One of the greatest, and sometimes most difficult, parts of yoga practice is allowing yourself to be completely open and vulnerable. We grow accustomed to holding in the parts of us that are hurting, or stressed, or angry, and it takes a certain strength to be able to open up and take those things off your shoulders, even if only for an hour-long class. But believe me – vulnerability in yoga is completely worth it.
I was always an incredibly open person emotionally, and a few years ago, it caught up with me. For a while, I would swing between talking about my life and personal experiences to everyone I met (and I do mean everyone), to being a complete shut-in and having walls up around every corner of myself. I’ve mostly found a nice balance now, and a good part of that balance has come from practicing yoga.

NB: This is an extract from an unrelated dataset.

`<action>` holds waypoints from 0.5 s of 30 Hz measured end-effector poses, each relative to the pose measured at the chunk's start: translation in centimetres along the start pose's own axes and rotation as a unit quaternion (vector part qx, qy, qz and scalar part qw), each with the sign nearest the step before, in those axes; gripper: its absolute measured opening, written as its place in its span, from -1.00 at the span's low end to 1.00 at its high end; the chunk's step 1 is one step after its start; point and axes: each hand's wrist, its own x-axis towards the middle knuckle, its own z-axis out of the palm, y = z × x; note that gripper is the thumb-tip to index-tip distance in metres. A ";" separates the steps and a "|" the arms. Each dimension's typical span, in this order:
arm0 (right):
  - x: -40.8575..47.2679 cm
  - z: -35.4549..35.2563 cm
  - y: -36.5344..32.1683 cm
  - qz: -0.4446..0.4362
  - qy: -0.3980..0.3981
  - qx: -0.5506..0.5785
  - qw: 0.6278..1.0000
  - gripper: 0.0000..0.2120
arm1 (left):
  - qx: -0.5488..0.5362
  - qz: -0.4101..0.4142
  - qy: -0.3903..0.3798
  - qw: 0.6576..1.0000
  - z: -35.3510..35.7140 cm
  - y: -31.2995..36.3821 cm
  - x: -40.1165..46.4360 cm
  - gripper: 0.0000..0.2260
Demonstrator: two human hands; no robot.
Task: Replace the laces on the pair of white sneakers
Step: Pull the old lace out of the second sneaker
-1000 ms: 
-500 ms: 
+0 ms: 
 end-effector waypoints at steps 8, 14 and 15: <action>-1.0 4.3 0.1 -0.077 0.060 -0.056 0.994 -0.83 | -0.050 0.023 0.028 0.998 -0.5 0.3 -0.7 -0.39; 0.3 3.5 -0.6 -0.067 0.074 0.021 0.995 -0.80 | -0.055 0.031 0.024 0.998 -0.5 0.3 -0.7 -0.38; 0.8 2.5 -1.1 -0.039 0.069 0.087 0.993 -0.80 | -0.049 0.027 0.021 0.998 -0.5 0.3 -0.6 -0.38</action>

One of the things that has truly stood out to me at Sanctuary Yoga is the fact that at the beginning of almost every class I’ve attended, the teacher will ask each person in the room to mention any pain or tension they’re experiencing in their bodies. Many people say they’re fine (although, some say so through clenched teeth!), but most will mention a sore back, work stress, tight quads, overwhelmed brains, cramped hips, or any other thing they’re experiencing. This honesty within the soft, sweet, safe bubble that is Sanctuary has been the main quality that brings me to that mat over and over again.
So maybe you’re not going through an existential crisis, but I do think that anyone can benefit from opening up a little bit in yoga. The physicality of literally opening your chest or your back or shoulders in certain poses can and will directly impact your mentality. I encourage you all to leave your egos and shyness at the door, and allow yourself to feel whatever it is you need to feel – I had my first “angry” yoga experience a few weeks ago, and as luck would have it (or, more likely, a very intuitive instructor), we were encouraged to just yell and let it all out over a few breaths in Downward-Facing Dog.
Trust yourself. Trust your teachers. Trust the practice. Now, go out there and feel.